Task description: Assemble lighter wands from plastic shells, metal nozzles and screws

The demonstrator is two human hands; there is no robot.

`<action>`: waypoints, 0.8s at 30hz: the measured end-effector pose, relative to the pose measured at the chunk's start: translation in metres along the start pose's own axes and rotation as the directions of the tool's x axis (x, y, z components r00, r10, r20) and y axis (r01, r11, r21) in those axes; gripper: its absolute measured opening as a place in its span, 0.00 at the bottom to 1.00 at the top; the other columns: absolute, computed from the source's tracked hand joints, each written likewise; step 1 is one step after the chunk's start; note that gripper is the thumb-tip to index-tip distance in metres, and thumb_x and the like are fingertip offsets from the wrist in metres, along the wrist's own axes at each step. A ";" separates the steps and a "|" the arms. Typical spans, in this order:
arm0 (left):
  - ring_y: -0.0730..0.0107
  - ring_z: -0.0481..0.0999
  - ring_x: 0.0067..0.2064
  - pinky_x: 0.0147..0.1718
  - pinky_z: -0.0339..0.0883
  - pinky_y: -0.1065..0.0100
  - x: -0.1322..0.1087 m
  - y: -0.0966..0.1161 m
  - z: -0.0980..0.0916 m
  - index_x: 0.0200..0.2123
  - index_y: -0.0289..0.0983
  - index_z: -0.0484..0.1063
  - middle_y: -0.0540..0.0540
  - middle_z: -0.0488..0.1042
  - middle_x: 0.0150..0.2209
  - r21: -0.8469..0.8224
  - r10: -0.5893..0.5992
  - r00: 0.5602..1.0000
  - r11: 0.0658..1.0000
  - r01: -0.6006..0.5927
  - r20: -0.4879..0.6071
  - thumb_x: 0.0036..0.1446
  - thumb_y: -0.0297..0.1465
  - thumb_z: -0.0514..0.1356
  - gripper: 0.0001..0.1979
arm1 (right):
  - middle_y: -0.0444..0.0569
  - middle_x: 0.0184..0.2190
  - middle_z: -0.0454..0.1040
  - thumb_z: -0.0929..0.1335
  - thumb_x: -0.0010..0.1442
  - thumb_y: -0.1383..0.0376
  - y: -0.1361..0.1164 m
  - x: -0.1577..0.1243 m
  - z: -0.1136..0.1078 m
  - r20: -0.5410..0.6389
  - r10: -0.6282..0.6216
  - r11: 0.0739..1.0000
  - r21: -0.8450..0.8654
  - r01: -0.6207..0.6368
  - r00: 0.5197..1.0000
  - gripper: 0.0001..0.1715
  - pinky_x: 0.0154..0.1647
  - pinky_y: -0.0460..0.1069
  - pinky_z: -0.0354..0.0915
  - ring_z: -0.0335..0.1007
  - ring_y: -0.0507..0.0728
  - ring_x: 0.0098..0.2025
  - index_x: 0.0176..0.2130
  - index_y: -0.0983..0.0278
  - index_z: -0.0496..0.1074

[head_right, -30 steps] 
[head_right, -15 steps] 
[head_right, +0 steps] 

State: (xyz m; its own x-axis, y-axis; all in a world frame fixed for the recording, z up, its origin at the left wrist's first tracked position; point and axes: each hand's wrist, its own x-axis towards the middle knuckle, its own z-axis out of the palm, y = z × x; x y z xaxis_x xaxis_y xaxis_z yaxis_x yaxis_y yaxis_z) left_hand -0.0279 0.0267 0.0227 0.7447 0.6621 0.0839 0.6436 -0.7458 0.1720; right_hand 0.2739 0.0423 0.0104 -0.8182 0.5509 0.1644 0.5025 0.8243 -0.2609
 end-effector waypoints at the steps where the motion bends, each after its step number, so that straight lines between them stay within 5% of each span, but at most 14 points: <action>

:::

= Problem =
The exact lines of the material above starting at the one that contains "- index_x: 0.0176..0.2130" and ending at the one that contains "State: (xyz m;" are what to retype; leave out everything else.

= Solved exercise =
  - index_x: 0.0176..0.2130
  - index_y: -0.0983..0.0278
  - index_z: -0.0496..0.1074

[head_right, -30 steps] 
[head_right, -15 steps] 
[head_right, +0 steps] 

State: (xyz m; its own x-axis, y-axis; all in a world frame fixed for the recording, z up, its origin at the left wrist's first tracked position; point and axes: each hand's wrist, its own x-axis towards the middle knuckle, its own z-axis out of the palm, y = z × x; x y z xaxis_x xaxis_y xaxis_z yaxis_x yaxis_y yaxis_z) left_hand -0.0279 0.0267 0.0227 0.7447 0.6621 0.0839 0.6436 -0.7458 0.1720; right_hand 0.2739 0.0423 0.0104 -0.8182 0.5509 0.1644 0.5025 0.8243 -0.2609

The requested output has been produced.